What to Do If My Employer Doesn’t Pay Me on Time?

 

Payday laws govern how and when employers pay their employees. An employer with more than five employees is required to have set times for paydays, give them notice about their paydays. A payday in the State of Ohio can be daily, monthly, semi-monthly, weekly or every two weeks. An employee that has unpaid pay claims should first communicate with the employer with a written notice that states a deadline for wages. When this has not been responded to, the claimant can then file a wage claim with the Ohio State Department of Commerce, or with the help of an employment and labor attorney in Columbus, file a wage suit in state or superior court.

Ohio law mandates the payment of all employees, including those who are terminated or have resigned and up to their last hour of service; promptly made at the first regular pay date. Earned vacation time and bonuses also constitute hourly pay, salary or wages. An employer that makes deductions, unless in exceptions like benefits deductions or withholding taxes, is acting contrary to the wage law, which requires that the employee must sign for any alterations to their salaries.

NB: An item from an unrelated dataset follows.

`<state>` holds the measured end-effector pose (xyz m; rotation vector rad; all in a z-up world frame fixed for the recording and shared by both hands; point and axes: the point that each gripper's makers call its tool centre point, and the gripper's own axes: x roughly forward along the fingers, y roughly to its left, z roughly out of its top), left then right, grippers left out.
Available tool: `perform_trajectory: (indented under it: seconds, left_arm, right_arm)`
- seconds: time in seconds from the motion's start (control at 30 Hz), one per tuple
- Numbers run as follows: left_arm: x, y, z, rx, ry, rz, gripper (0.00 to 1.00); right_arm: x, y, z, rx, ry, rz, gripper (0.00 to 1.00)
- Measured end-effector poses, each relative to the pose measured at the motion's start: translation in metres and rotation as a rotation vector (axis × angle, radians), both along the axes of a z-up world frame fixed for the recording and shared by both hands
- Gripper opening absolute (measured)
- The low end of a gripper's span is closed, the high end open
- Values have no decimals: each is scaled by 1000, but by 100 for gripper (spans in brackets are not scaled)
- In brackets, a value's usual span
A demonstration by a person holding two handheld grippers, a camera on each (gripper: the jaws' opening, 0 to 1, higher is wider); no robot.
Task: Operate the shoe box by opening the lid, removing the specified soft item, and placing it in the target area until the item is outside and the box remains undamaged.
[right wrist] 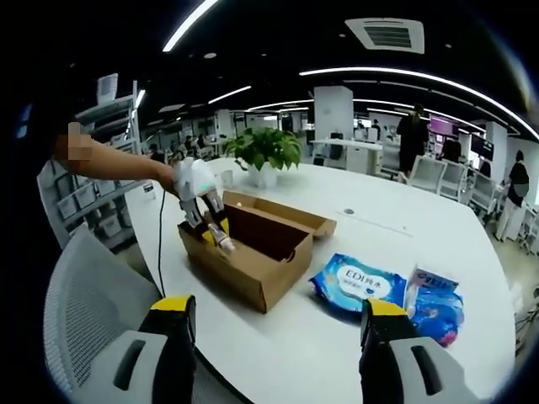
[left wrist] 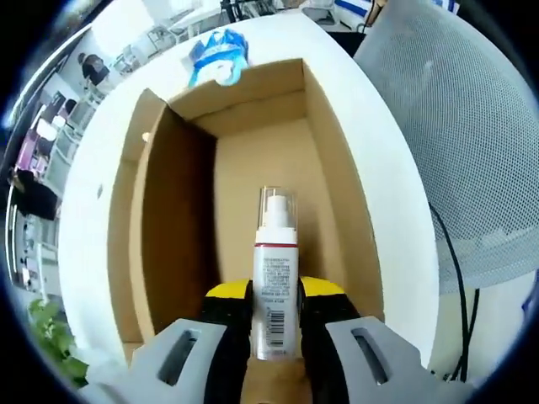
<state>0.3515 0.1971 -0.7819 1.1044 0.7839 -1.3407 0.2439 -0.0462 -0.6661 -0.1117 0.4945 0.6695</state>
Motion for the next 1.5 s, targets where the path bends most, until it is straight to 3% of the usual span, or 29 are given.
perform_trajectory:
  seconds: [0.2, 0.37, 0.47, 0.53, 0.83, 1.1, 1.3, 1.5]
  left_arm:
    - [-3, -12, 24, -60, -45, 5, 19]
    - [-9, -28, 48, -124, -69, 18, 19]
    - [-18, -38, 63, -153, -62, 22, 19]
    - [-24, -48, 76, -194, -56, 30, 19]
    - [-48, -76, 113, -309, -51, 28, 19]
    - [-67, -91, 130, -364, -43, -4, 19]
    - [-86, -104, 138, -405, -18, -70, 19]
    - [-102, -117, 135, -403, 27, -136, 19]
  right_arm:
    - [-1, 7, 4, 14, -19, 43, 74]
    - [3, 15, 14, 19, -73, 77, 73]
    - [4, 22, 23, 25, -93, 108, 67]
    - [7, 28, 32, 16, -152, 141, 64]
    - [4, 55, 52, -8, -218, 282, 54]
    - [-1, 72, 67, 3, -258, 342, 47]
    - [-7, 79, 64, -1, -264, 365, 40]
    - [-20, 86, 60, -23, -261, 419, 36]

Employers and any of their corporate proxies violating this act face payment for damages to an employee who files a claim with the Ohio Department of Commerce. Under Ohio law, a claimant may also file a suit with either local or state court without going through the Ohio Department of Commerce; as a class or individual action. The Ohio Department of Commerce, after the augmented rules of the Ohio wage laws; has now been empowered to administratively formulate proceedings and adjudicate the claims that don’t exceed $3000 per employee.

The Department of Commerce has further reduced the deadline for an employee to employer wage claim, which now stands at only 10 days. An employer losing before the department and failing to comply within the 15 mandated days is penalized with 20% of the total amount owed plus a $250 fee for administration. The law also makes it a misdemeanor of class B for an employer or agent refusing to pay due wages. For amounts larger than $5000, the employer faces a class A felony that is with counts increasing with each day that the offense is committed.

The defaulting employee can be sentenced to a year in jail with a fine of up to $2,500 or three years and $25,000 if the offense took more than two years; making the charge a class 4 felony. The Ohio Department of Commerce, the state, and federal court system, with assistance from the new law, frown on employers who don’t pay on time or are retaliating for claim to an employee’s earned wages.